(Data items)
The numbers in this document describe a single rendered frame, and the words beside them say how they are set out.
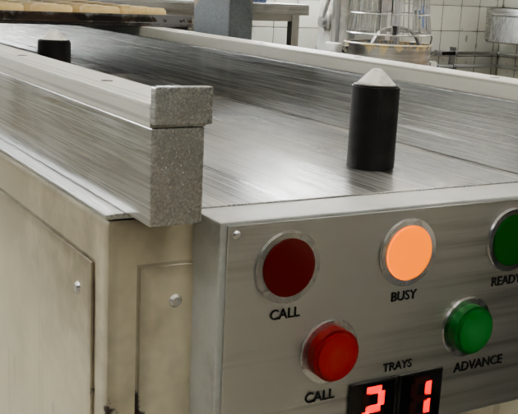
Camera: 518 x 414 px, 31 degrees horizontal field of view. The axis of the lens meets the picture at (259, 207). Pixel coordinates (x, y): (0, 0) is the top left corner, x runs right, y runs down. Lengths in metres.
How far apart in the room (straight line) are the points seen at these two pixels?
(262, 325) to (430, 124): 0.28
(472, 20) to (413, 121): 5.28
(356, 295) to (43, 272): 0.19
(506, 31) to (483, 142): 4.97
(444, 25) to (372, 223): 5.35
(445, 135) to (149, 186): 0.32
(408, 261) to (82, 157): 0.19
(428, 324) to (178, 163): 0.20
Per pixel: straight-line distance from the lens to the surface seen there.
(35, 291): 0.60
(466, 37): 5.99
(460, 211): 0.56
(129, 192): 0.47
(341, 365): 0.52
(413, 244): 0.54
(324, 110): 0.84
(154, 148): 0.44
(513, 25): 5.62
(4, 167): 0.66
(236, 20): 1.40
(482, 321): 0.58
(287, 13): 4.24
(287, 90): 0.89
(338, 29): 4.75
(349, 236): 0.51
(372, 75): 0.62
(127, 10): 1.27
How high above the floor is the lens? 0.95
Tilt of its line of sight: 13 degrees down
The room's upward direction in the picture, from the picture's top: 3 degrees clockwise
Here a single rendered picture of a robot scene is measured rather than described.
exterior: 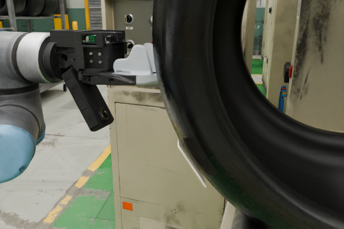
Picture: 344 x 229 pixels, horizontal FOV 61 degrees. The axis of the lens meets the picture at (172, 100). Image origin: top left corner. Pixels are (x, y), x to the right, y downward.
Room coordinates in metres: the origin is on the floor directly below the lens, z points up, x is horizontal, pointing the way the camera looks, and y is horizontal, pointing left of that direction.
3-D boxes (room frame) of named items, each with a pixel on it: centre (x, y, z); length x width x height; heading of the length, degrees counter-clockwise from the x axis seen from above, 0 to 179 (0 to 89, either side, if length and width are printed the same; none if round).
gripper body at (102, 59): (0.49, 0.14, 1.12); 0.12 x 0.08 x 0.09; 71
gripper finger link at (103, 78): (0.45, 0.09, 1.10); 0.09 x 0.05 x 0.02; 71
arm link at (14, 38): (0.54, 0.30, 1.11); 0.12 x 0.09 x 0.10; 71
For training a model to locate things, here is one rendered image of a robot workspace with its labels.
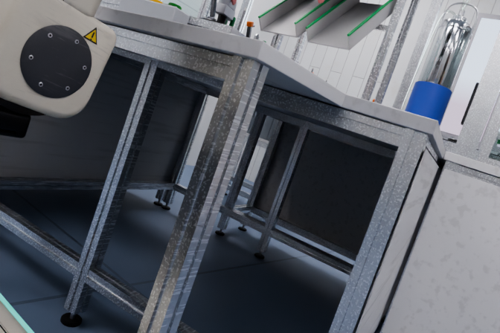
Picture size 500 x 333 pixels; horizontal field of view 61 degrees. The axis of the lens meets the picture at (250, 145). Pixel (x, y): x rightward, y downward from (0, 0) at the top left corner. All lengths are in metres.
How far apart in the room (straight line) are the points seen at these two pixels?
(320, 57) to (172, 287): 4.57
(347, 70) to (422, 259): 3.53
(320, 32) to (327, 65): 3.85
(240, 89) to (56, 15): 0.28
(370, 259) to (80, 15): 0.71
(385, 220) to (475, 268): 0.77
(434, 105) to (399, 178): 1.03
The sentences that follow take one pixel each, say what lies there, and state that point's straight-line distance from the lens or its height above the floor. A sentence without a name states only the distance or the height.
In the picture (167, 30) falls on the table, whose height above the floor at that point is 0.84.
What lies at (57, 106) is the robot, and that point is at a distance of 0.69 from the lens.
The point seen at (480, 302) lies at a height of 0.42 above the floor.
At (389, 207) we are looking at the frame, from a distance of 0.94.
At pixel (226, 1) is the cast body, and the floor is 1.07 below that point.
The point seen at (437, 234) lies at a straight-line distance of 1.66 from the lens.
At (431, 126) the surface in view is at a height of 0.84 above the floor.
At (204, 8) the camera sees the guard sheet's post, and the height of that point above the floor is 1.07.
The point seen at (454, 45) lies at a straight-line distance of 2.00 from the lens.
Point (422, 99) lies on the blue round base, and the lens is 1.94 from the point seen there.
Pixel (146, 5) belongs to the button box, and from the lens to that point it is 1.31.
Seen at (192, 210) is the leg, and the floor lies 0.56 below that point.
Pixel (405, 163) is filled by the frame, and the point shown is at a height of 0.76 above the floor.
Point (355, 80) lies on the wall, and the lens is 4.90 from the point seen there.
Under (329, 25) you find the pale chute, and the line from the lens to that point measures 1.28.
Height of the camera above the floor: 0.74
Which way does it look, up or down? 4 degrees down
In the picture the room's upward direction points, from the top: 19 degrees clockwise
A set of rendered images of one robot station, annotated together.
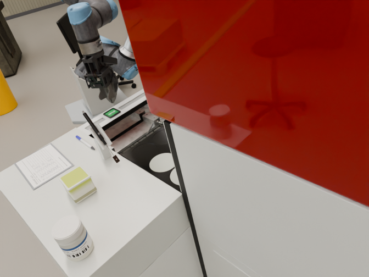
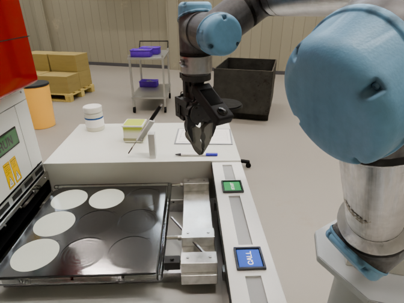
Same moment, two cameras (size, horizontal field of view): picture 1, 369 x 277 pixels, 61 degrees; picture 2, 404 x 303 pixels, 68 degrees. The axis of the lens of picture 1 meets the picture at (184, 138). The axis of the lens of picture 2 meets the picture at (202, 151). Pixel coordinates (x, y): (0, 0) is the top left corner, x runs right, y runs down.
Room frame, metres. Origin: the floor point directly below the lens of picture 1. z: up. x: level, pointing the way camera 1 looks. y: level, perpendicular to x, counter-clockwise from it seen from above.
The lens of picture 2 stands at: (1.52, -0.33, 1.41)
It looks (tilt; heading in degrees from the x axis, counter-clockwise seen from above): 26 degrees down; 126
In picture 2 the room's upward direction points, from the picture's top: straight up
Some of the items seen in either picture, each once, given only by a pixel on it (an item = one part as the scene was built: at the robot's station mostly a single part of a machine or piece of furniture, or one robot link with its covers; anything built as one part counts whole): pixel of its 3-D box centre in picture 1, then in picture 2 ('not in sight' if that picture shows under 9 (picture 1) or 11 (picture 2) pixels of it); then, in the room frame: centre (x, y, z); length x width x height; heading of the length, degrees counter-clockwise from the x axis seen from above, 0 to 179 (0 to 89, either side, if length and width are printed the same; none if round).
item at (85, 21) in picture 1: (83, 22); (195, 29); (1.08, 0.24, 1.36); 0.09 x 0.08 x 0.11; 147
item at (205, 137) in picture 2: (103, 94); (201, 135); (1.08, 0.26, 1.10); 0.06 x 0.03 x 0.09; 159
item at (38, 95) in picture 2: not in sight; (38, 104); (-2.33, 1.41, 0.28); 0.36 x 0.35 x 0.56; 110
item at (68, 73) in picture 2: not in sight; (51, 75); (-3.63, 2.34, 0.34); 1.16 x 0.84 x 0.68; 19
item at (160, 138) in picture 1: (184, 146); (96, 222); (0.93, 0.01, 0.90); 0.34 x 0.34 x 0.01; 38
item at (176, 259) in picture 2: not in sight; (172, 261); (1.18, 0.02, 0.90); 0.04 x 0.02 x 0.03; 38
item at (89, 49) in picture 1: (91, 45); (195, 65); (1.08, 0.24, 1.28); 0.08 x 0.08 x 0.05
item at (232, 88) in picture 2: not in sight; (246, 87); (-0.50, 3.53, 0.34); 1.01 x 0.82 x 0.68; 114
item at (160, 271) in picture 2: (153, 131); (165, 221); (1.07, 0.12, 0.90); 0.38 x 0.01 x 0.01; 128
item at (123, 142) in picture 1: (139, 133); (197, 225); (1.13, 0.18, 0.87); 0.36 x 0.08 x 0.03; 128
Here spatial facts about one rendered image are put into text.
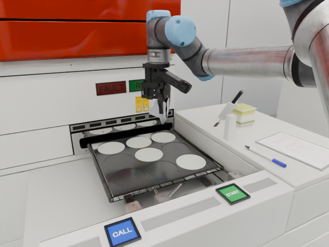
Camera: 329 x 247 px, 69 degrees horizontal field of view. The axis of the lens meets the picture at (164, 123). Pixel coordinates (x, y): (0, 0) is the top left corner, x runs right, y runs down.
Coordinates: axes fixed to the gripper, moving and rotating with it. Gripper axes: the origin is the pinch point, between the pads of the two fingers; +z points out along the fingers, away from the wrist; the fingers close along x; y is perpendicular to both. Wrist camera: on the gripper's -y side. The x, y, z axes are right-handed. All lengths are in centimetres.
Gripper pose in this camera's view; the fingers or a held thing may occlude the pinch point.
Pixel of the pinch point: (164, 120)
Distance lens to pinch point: 84.7
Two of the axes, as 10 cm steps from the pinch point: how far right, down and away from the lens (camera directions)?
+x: -3.4, 3.4, -8.8
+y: -9.4, -1.2, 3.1
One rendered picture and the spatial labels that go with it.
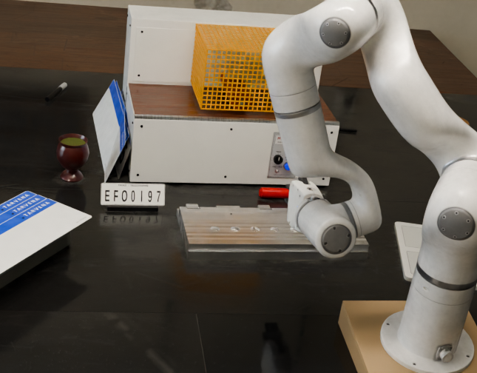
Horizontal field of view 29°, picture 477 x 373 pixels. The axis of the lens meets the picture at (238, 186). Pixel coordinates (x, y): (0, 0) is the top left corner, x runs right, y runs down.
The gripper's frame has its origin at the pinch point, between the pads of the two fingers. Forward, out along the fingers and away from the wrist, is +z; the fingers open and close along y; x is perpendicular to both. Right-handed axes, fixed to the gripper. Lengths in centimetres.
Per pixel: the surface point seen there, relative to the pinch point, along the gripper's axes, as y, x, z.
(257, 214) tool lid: 10.9, -2.7, 20.8
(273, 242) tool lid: 13.9, -1.5, 7.8
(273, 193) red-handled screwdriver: 9.6, 5.0, 35.9
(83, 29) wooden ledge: -18, -40, 166
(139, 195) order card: 9.1, -31.1, 30.5
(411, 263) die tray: 17.8, 32.4, 4.4
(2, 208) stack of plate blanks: 7, -64, 12
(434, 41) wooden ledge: -20, 107, 175
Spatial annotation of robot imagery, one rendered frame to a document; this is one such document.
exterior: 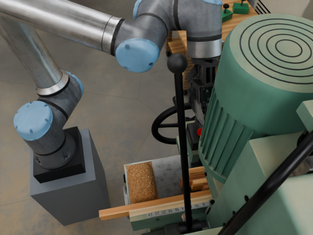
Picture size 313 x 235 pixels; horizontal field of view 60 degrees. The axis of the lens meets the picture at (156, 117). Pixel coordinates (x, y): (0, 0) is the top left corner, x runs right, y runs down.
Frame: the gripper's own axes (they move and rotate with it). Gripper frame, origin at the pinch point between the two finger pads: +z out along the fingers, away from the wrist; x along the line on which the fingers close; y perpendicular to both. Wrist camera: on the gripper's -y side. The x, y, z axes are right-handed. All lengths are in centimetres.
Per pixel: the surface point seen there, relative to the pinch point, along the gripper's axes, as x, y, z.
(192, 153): -3.3, -2.2, 12.6
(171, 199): -13.4, 8.0, 20.7
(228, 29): 59, -121, -7
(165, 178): -13.4, -1.2, 20.0
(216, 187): -2.4, 17.4, 11.2
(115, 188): -38, -77, 80
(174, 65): -13.9, 29.1, -25.9
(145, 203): -21.4, 8.0, 20.7
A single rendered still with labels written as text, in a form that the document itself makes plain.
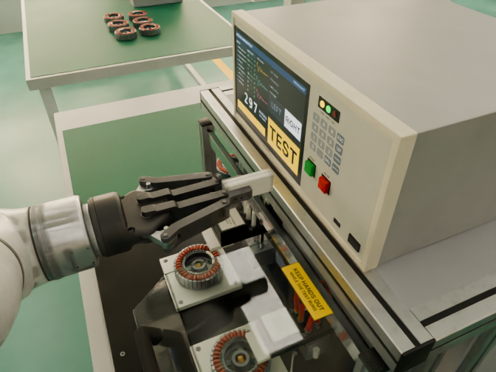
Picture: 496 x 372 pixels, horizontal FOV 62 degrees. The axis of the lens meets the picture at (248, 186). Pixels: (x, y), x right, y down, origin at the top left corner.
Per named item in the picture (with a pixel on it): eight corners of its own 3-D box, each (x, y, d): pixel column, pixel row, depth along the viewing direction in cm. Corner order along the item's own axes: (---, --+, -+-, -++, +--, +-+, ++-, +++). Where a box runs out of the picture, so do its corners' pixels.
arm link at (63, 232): (57, 297, 47) (109, 280, 49) (30, 243, 42) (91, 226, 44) (51, 243, 54) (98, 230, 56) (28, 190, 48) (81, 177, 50)
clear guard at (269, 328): (179, 491, 44) (173, 472, 40) (133, 311, 61) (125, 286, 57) (419, 370, 54) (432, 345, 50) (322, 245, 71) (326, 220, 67)
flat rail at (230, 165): (364, 379, 53) (369, 367, 51) (204, 136, 96) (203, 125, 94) (373, 375, 53) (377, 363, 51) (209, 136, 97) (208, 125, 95)
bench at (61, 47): (71, 207, 227) (25, 80, 180) (49, 75, 358) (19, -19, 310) (254, 160, 262) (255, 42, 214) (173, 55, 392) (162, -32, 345)
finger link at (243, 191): (213, 194, 53) (221, 209, 51) (249, 184, 55) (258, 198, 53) (214, 203, 54) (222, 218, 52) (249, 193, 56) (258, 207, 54)
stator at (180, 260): (184, 299, 89) (182, 288, 87) (168, 263, 97) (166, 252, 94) (232, 280, 93) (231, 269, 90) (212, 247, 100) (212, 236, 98)

* [The problem]: Using the data above, which lines fall from the one with "(372, 75): 0.62" through the one with "Room coordinates in"? Repeat them exactly, ends included, minus any pictures.

* [Answer space]:
(372, 75): 0.62
(127, 10): 1.27
How high above the floor is the lens? 0.95
Tilt of its line of sight: 13 degrees down
The room's upward direction in the picture, from the picture's top: 3 degrees clockwise
Here a single rendered picture of a robot scene is measured rather than described.
exterior: 
Picture: 344 x 229 pixels, horizontal FOV 61 degrees. The axis of the lens meets the picture at (172, 100). Image origin: top left corner. Pixels are (x, y), x to the right, y downward.
Room coordinates in metres: the origin is on the floor directly below the lens, z points up, x is horizontal, pointing the way the camera looks, and y is horizontal, pointing left of that direction.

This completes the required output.